How many lines of the data include the string "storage"? State that number alone.
——————————
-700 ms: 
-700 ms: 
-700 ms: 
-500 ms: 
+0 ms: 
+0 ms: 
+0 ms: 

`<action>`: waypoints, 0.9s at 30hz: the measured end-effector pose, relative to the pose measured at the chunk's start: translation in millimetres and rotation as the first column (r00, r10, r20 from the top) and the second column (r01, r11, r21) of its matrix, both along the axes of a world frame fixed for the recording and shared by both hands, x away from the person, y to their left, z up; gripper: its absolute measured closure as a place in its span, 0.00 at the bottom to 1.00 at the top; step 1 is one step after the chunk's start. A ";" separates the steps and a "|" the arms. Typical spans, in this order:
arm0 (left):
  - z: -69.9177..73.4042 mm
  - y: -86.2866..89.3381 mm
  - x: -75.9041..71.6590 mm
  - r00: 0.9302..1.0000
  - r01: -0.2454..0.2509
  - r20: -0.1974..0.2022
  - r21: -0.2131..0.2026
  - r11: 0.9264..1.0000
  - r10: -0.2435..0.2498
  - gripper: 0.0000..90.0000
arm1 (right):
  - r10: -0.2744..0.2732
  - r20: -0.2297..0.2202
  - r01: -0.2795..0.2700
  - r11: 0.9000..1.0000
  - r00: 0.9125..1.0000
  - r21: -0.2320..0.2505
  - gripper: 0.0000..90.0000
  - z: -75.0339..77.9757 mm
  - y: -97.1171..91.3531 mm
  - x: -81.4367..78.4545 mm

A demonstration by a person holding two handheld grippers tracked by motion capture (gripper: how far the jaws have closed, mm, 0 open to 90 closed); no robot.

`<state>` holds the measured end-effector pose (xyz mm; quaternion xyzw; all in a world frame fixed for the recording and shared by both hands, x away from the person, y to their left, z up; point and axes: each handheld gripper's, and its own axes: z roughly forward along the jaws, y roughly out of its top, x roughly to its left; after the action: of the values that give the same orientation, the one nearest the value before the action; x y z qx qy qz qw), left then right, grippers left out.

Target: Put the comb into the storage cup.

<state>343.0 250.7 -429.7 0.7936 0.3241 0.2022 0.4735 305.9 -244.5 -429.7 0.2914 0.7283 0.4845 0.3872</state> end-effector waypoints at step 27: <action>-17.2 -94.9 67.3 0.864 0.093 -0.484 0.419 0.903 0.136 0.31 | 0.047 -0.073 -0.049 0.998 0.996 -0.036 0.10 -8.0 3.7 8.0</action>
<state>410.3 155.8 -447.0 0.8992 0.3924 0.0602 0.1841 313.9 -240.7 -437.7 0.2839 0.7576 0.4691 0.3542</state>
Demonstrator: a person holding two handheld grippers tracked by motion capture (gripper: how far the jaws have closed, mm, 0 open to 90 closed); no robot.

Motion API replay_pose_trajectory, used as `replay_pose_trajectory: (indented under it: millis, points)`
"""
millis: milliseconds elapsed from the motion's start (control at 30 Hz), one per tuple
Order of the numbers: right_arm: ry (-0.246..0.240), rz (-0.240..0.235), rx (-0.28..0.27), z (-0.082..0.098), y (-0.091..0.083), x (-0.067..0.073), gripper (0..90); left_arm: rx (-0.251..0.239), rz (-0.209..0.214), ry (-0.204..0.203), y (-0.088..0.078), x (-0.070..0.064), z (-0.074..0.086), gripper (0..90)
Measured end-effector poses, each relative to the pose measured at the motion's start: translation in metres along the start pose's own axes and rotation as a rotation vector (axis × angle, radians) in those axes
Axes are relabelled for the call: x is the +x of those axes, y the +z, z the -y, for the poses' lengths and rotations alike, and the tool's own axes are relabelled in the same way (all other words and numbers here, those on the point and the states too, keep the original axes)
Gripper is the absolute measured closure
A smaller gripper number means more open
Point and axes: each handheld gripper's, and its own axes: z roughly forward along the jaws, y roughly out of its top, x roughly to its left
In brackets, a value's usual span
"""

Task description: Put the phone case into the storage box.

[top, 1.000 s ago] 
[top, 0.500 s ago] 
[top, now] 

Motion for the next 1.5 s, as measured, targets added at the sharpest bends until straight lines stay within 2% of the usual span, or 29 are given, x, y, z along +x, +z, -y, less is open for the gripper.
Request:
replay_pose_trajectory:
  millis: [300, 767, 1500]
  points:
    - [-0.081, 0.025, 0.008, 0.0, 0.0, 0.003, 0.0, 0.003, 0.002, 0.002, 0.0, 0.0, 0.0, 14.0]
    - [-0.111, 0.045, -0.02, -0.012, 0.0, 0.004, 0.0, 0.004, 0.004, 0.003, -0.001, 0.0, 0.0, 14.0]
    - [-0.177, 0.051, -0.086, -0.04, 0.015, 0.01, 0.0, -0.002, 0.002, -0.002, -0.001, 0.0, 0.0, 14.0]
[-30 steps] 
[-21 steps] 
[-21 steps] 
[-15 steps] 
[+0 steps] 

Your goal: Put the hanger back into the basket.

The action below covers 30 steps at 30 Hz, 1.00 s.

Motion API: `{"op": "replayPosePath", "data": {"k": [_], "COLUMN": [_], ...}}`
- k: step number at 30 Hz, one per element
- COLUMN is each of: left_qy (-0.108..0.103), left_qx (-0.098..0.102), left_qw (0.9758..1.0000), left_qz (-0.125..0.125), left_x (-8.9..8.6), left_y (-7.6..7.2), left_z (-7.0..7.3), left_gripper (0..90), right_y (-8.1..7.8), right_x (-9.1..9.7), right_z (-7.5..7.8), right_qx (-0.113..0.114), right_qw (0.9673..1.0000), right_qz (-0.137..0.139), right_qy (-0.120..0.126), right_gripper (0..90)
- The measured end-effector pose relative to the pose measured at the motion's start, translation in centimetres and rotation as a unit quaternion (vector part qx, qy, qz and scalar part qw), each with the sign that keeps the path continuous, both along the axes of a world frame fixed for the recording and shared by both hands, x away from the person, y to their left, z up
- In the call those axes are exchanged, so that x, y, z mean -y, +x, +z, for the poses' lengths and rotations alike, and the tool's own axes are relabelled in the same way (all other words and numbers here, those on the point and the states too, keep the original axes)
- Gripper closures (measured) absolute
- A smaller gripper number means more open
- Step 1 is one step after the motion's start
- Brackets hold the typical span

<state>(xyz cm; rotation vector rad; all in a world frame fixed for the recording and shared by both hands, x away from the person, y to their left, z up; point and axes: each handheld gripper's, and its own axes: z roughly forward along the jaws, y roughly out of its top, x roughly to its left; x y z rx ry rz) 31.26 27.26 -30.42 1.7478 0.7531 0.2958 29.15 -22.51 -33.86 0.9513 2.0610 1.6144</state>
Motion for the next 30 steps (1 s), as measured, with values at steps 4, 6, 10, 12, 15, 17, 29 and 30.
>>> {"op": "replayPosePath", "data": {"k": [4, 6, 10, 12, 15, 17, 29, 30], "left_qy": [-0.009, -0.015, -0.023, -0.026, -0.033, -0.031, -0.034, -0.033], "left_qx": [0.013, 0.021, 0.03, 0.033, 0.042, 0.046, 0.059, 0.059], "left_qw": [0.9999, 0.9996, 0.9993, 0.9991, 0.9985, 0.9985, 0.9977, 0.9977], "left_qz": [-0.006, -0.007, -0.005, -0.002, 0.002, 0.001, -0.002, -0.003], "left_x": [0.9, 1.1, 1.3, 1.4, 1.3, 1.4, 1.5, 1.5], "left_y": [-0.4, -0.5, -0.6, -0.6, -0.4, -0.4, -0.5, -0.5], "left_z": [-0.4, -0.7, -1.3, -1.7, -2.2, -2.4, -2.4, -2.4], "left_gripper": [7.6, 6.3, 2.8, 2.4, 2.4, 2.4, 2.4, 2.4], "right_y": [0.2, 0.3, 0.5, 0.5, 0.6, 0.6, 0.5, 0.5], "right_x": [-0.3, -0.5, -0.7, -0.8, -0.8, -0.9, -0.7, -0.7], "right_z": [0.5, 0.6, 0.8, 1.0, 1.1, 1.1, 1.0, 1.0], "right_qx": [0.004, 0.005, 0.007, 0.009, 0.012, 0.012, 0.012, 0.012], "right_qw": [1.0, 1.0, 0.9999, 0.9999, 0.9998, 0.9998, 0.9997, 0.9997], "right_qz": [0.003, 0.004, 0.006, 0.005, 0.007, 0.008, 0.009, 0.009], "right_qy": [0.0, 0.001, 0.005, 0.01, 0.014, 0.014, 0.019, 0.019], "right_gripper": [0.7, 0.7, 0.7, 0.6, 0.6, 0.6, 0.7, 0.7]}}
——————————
### Task output
2